Inside a small, rectangular room at the University of Washington is a series of shelves filled with more than 300 high-tech tools. There’s a collection of drones, cameras, and tablets, and even a mobile EEG kit, able to measure a brain’s electrical activity and detect stress levels in disaster victims. Each one has been meticulously organized, labelled, and packed away in a protective case, ready to be sent hundreds or even thousands of miles to the next natural disaster.
This is one of the three rooms that make up the RAPID Facility in Seattle, a first-of-its-kind centre pushing the boundaries on natural disaster research, along with the world’s ability to mitigate the potentially catastrophic effects of these hazards.

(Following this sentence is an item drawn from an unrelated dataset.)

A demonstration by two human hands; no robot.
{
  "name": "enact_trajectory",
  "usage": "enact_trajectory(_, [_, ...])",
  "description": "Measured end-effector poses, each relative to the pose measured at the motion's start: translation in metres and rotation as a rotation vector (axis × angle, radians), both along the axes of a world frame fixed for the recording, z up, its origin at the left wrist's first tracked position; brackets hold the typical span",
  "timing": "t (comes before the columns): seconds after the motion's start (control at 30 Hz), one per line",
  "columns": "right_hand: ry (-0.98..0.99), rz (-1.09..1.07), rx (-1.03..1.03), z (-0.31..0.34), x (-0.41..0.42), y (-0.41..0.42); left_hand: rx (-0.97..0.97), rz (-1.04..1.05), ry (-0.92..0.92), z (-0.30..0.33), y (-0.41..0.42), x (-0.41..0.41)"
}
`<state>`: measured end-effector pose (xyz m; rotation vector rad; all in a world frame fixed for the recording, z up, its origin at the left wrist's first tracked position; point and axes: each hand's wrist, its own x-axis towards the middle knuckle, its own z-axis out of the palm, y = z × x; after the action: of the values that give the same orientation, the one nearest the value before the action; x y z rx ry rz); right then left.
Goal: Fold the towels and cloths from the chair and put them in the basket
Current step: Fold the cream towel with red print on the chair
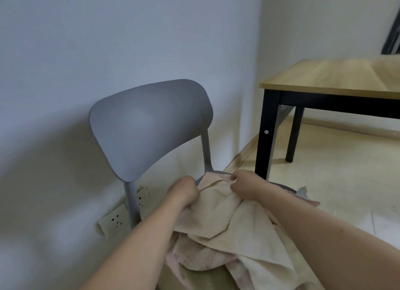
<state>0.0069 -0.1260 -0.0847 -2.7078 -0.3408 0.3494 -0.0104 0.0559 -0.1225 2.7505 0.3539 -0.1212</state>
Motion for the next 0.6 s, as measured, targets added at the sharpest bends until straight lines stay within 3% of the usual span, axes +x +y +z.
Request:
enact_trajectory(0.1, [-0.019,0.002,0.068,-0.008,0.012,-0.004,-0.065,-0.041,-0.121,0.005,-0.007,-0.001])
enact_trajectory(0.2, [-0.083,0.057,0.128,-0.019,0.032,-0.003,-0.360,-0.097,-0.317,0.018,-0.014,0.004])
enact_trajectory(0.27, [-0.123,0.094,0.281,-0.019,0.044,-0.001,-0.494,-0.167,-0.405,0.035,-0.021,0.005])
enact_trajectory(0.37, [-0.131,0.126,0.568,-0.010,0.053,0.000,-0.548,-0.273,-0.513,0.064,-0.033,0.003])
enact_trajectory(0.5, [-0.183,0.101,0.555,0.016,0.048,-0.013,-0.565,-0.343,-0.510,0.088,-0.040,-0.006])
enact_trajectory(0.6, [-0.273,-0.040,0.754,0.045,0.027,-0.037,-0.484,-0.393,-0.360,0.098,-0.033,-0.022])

At a time when extreme weather, such as hurricanes and wildfires, is having a major impact on our daily lives, gaining this type of information is becoming especially vital, says Joseph Wartman, director of the RAPID Facility and geologic hazards professor at the University of Washington. In 2018, these types of hazards resulted in 247 deaths and almost $100 billion in damage in the U.S. Globally, natural hazards resulted in $330 billion in global losses in 2017, up from $200 billion in 2014. Wartman said there does appear to be a trend toward more frequent weather-related disasters, as well as an uptick in their intensity, so it’s very important to understand these hazards better.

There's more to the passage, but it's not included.